Filter by the string "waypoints": return the lines of the material that contain it.

• [Material provided]
#####

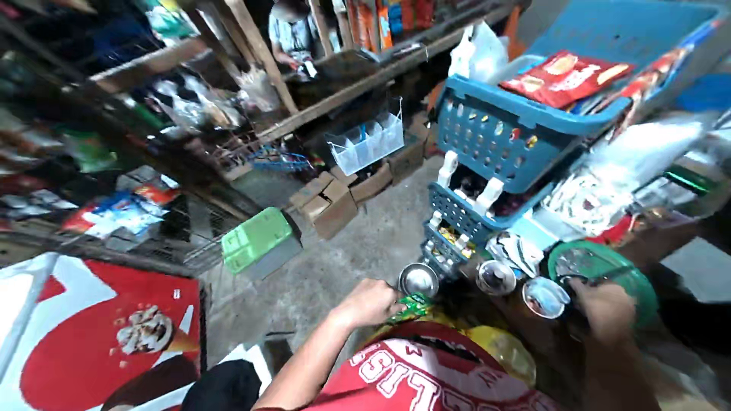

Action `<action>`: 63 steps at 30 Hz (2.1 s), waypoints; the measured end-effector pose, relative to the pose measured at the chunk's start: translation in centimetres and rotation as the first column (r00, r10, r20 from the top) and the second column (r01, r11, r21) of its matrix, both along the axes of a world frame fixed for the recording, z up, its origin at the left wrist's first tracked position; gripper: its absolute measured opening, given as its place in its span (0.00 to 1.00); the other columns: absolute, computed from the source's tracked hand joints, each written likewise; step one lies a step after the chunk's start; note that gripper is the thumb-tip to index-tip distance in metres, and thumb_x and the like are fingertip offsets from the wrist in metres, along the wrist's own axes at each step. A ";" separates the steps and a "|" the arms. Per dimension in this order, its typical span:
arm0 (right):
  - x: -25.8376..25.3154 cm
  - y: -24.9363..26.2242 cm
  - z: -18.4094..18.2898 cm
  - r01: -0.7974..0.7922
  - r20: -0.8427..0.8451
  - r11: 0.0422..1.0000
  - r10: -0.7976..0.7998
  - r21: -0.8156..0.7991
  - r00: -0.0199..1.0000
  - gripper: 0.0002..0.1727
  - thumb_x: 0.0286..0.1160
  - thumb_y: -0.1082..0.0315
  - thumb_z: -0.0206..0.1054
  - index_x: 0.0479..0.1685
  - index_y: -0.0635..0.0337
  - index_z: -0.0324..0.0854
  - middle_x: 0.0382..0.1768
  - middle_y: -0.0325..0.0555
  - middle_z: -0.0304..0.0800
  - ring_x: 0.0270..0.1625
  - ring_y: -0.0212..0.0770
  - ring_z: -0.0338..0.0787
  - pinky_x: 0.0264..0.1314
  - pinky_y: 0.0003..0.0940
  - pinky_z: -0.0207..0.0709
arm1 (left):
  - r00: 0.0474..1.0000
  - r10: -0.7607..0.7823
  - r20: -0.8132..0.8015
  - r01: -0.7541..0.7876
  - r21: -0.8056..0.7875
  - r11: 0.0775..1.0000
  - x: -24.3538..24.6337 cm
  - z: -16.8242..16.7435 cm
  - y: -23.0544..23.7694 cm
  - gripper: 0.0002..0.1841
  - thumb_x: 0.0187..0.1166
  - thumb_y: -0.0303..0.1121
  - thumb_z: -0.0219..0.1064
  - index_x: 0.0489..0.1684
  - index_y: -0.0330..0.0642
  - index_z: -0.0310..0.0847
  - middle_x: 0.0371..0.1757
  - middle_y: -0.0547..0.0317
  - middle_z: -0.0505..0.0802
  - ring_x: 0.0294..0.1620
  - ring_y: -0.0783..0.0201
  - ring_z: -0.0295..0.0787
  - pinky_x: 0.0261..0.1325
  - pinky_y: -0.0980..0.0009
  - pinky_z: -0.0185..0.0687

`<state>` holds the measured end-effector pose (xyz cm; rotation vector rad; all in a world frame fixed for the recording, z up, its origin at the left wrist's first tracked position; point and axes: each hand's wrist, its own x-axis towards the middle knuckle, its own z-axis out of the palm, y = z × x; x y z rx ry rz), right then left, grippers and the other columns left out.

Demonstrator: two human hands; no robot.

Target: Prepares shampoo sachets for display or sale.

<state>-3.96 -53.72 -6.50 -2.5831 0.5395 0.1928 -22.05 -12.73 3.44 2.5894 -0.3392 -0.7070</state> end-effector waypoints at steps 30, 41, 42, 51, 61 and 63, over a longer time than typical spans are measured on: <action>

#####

• [Your response]
Action `<action>`: 63 steps at 30 Hz (2.1 s), waypoints; the measured end-effector pose, relative to the pose measured at the chunk's start: translation in centimetres and rotation as the first column (r00, r10, r20 from the top) and the second column (r01, r11, r21) of its matrix, both along the axes of a world frame fixed for the recording, z up, its origin at the left wrist's first tracked position; gripper: its absolute measured opening, given as its place in its span (0.00 to 1.00); the other columns: absolute, computed from the source's tracked hand joints, each written likewise; step one lies a step after the chunk's start; note that gripper is the thumb-tip to index-tip distance in metres, and thumb_x and the like are fingertip offsets from the wrist in metres, along the wrist's own axes at each step. A ";" separates the steps and a "|" the arms. Per dimension in this order, its typical span:
<state>-3.96 -53.72 -6.50 -2.5831 0.5395 0.1928 -22.05 -12.73 3.44 2.5894 -0.3392 -0.7070</state> end-effector waypoints at steps 30, 41, 42, 51, 61 and 63, over a longer time than typical spans are measured on: <action>

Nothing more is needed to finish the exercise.